Со мной в руке – почти что горстка пыли
Мои стихи! – я вижу: на ветру
Ты ищешь дом, где родилась я – или
В котором я умру.
 
 
На встречных женщин – тех, живых, счастливых,
Горжусь, как смотришь, и ловлю слова:
– Сборище самозванок! Все мертвы вы!
Она одна жива!
 
 
Я ей служил служеньем добровольца!
Все тайны знал, весь склад ее перстней!
Грабительницы мертвых! Эти кольца
Украдены у ней!
 
 
О, сто моих колец! Мне тянет жилы,
Раскаиваюсь в первый раз,
Что столько я их вкривь и вкось дарила, –
Тебя не дождалась!
 
 
И грустно мне еще, что в этот вечер,
Сегодняшний, – так долго шла я вслед
Садящемуся солнцу, – и навстречу
Тебе – через сто лет.
 
 
Бьюсь об заклад, что бросишь ты проклятье
Моим друзьям во мглу могил:
– Все восхваляли! Розового платья
Никто не подарил!
 
 
Кто бескорыстней был?! – Нет, я корыстна!

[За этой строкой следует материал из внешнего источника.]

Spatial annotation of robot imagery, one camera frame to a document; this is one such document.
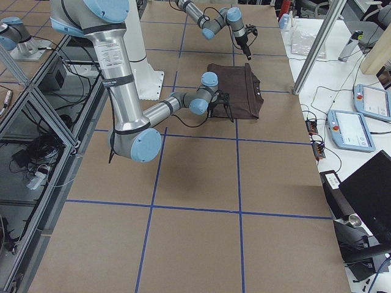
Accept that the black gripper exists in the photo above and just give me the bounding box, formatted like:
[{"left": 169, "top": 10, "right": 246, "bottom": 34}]
[
  {"left": 233, "top": 29, "right": 252, "bottom": 60},
  {"left": 207, "top": 91, "right": 234, "bottom": 123}
]

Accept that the brown t-shirt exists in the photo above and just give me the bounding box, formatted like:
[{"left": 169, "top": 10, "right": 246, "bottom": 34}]
[{"left": 207, "top": 63, "right": 264, "bottom": 120}]

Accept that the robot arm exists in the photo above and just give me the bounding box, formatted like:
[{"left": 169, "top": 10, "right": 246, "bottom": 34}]
[
  {"left": 50, "top": 1, "right": 219, "bottom": 162},
  {"left": 169, "top": 0, "right": 258, "bottom": 60}
]

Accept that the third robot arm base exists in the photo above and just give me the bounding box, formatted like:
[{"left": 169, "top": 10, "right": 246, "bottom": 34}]
[{"left": 1, "top": 16, "right": 52, "bottom": 62}]

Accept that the blue plastic cup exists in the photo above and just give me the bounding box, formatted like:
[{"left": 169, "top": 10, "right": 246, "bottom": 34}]
[{"left": 279, "top": 13, "right": 290, "bottom": 31}]

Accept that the silver foil bag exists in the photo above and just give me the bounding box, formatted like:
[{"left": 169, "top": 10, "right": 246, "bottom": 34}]
[{"left": 291, "top": 31, "right": 316, "bottom": 56}]

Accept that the red cylinder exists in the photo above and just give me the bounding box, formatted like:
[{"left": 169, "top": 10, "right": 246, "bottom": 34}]
[{"left": 280, "top": 0, "right": 291, "bottom": 15}]

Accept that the orange black connector strip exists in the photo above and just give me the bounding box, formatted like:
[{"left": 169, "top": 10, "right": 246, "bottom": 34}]
[{"left": 305, "top": 118, "right": 326, "bottom": 162}]

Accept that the near blue teach pendant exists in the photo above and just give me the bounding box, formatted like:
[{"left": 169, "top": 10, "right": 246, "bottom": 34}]
[{"left": 327, "top": 110, "right": 376, "bottom": 153}]

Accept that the blue teach pendant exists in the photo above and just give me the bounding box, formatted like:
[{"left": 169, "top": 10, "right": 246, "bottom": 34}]
[
  {"left": 353, "top": 84, "right": 390, "bottom": 121},
  {"left": 327, "top": 110, "right": 376, "bottom": 153}
]

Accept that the far blue teach pendant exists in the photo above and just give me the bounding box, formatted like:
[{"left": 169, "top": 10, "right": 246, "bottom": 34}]
[{"left": 353, "top": 84, "right": 390, "bottom": 121}]

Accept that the black monitor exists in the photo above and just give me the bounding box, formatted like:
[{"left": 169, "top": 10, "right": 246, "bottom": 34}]
[{"left": 339, "top": 150, "right": 391, "bottom": 243}]

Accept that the metal cup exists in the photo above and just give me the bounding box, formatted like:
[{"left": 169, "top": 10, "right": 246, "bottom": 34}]
[{"left": 342, "top": 214, "right": 362, "bottom": 228}]

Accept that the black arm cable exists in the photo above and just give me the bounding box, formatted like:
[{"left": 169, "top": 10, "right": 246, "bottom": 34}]
[
  {"left": 170, "top": 113, "right": 211, "bottom": 129},
  {"left": 202, "top": 6, "right": 230, "bottom": 22}
]

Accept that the aluminium frame post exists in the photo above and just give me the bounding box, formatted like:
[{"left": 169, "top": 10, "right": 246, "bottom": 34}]
[{"left": 293, "top": 0, "right": 347, "bottom": 95}]

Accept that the aluminium frame rack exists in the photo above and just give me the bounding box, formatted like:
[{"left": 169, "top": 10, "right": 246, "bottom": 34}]
[{"left": 1, "top": 37, "right": 107, "bottom": 292}]

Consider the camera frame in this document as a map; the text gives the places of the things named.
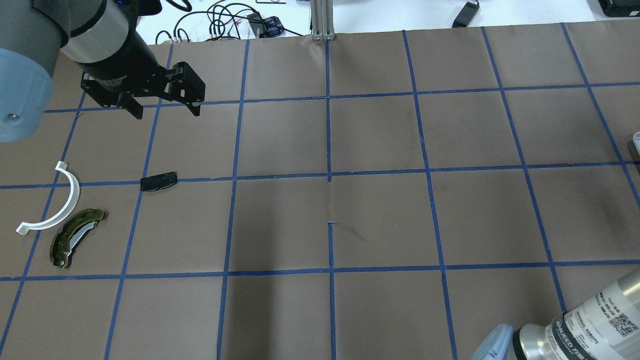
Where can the black power adapter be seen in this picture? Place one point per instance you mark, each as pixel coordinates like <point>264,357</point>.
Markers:
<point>466,14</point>

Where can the black brake pad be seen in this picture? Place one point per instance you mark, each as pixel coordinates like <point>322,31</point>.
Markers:
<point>158,182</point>

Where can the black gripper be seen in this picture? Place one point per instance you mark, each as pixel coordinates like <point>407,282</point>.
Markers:
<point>127,62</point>

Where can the green brake shoe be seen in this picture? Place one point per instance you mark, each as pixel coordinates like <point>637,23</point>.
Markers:
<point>71,233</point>

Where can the aluminium frame post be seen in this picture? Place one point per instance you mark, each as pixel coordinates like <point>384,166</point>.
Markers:
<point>322,20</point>

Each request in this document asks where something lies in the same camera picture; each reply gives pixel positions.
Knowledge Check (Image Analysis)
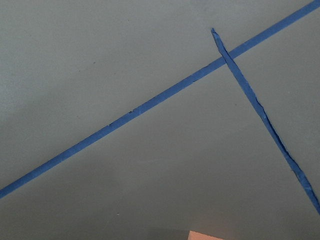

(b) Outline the orange foam block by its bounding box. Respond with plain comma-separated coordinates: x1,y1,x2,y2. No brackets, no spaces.
187,231,223,240

Раз не убьешь, – корысти нет скрывать,
Что я у всех выпрашивала письма,
Чтоб ночью целовать.
 
 
Сказать? – Скажу! Небытие – условность.
Ты мне сейчас – страстнейший из гостей,
И ты окажешь перлу всех любовниц
Во имя той – костей.
 
Август 1919
«Два дерева хотят друг к другу…»
 
Два дерева хотят друг к другу.
Два дерева. Напротив дом мой.
Деревья старые. Дом старый.
Я молода, а то б, пожалуй,
Чужих деревьев не жалела.
 
 
То, что поменьше, тянет руки,
Как женщина, из жил последних
Вытянулось, – смотреть жестоко,
Как тянется – к тому, другому,
Что старше, стойче и – кто знает? –
Еще несчастнее, быть может.
 
 
Два дерева: в пылу заката
И под дождем – еще под снегом –
Всегда, всегда: одно к другому,
Таков закон: одно к другому,
Закон один: одно к другому.
 
Август 1919
C. Э.
 
Хочешь знать, как дни проходят,
Дни мои в стране обид?
Две руки пилою водят,
Сердце – имя говорит.
 
 
Эх! Прошел бы ты по дому –
Знал бы! Так в ночи пою,
Точно по чему другому –
Не по дереву – пилю.
 
 
И чудят, чудят пилою
Руки – вольные досель.
И метет, метет метлою
Богородица-Метель.
 
Ноябрь 1919
«Высоко мое оконце!..»
 
Высоко мое оконце!
Не достанешь перстеньком!
На стене чердачной солнце
От окна легло крестом.
 
 
Тонкий крест оконной рамы.
Мир. – На вечны времена.
И мерещится мне: в самом
Небе я погребена!
 
Ноябрь 1919
Але
1. «Когда-нибудь, прелестное созданье…»
 
Когда-нибудь, прелестное созданье,
Я стану для тебя воспоминаньем.
 
 
Там, в памяти твоей голубоокой,
Затерянным – так далеко-далеко.
 
 
Забудешь ты мой профиль горбоносый,
И лоб в апофеозе папиросы,
 
 
И вечный смех мой, коим всех морочу,
И сотню – на руке моей рабочей –
 
 
Серебряных перстней, – чердак-каюту,
Моих бумаг божественную смуту…
 
 
Как в страшный год, возвышены Бедою,
Ты – маленькой была, я – молодою.
 
2. «О бродяга, родства не помнящий…»
 
О бродяга, родства не помнящий –
Юность! – Помню: метель мела,
Сердце пело. – Из нежной комнаты
Я в метель тебя увела.
И твой голос в метельной мгле:
– «Остригите мне, мама, волосы!
Они тянут меня к земле!»
 
Ноябрь 1919
3. «Маленький домашний дух…»
 
Маленький домашний дух,
Мой домашний гений!
Вот она, разлука двух
Сродных вдохновений!
 
 
Жалко мне, когда в печи
Жар, – а ты не видишь!
В дверь – звезда в моей ночи! –
Не взойдешь, не выйдешь!
 
 
Платьица твои висят,
Точно плод запретный.
На окне чердачном – сад
Расцветает – тщетно.
 
 
Голуби в окно стучат, –
Скучно с голубями!
Мне ветра привет кричат, –
Бог с ними, с ветрами!
 
 
Не сказать ветрам седым,
Стаям голубиным –
Чудодейственным твоим
Голосом: – Марина!
 
Ноябрь 1919

Марина Цветаева. С портрета работы М. Нахман. 1913 г.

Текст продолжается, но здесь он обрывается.